TASK PROMPT: Write out all the entries word for word, but skip any images.

Dataset items:

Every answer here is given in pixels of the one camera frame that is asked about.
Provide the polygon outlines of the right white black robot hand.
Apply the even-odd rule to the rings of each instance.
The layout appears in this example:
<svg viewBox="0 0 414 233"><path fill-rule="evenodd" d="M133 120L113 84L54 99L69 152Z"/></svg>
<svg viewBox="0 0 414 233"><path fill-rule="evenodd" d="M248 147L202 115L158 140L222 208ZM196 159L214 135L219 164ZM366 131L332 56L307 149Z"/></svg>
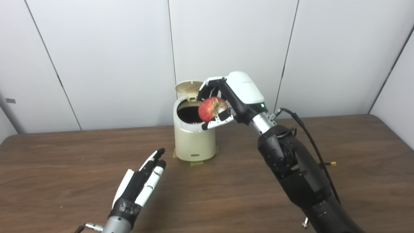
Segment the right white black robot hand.
<svg viewBox="0 0 414 233"><path fill-rule="evenodd" d="M198 91L203 131L236 121L252 127L268 113L264 97L244 72L208 78Z"/></svg>

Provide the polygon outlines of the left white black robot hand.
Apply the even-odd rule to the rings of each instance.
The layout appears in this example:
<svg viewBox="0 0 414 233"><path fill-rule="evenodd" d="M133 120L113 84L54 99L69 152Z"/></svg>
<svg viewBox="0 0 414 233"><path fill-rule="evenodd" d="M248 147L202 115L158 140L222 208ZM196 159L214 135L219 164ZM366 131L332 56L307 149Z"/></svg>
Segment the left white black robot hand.
<svg viewBox="0 0 414 233"><path fill-rule="evenodd" d="M156 150L137 171L129 169L126 172L116 192L104 233L131 232L167 166L161 159L164 152L164 148Z"/></svg>

EXPECTED ANSWER:
Every answer here is given in pixels of the one camera frame that is asked about.
Provide the polygon outlines of the right white black robot hand.
Apply the even-odd rule to the rings of each instance.
The layout appears in this example:
<svg viewBox="0 0 414 233"><path fill-rule="evenodd" d="M133 120L113 84L54 99L69 152Z"/></svg>
<svg viewBox="0 0 414 233"><path fill-rule="evenodd" d="M248 147L202 115L158 140L222 208ZM196 159L214 135L219 164ZM366 131L332 56L307 149Z"/></svg>
Segment the right white black robot hand.
<svg viewBox="0 0 414 233"><path fill-rule="evenodd" d="M198 91L203 131L236 121L252 127L268 113L264 97L244 72L208 78Z"/></svg>

Provide the polygon outlines of the left white black robot hand.
Apply the even-odd rule to the rings of each instance.
The layout appears in this example:
<svg viewBox="0 0 414 233"><path fill-rule="evenodd" d="M133 120L113 84L54 99L69 152Z"/></svg>
<svg viewBox="0 0 414 233"><path fill-rule="evenodd" d="M248 147L202 115L158 140L222 208ZM196 159L214 135L219 164ZM366 131L332 56L307 149Z"/></svg>
Segment the left white black robot hand.
<svg viewBox="0 0 414 233"><path fill-rule="evenodd" d="M156 150L137 171L129 169L126 172L116 192L104 233L131 232L167 166L161 159L164 152L164 148Z"/></svg>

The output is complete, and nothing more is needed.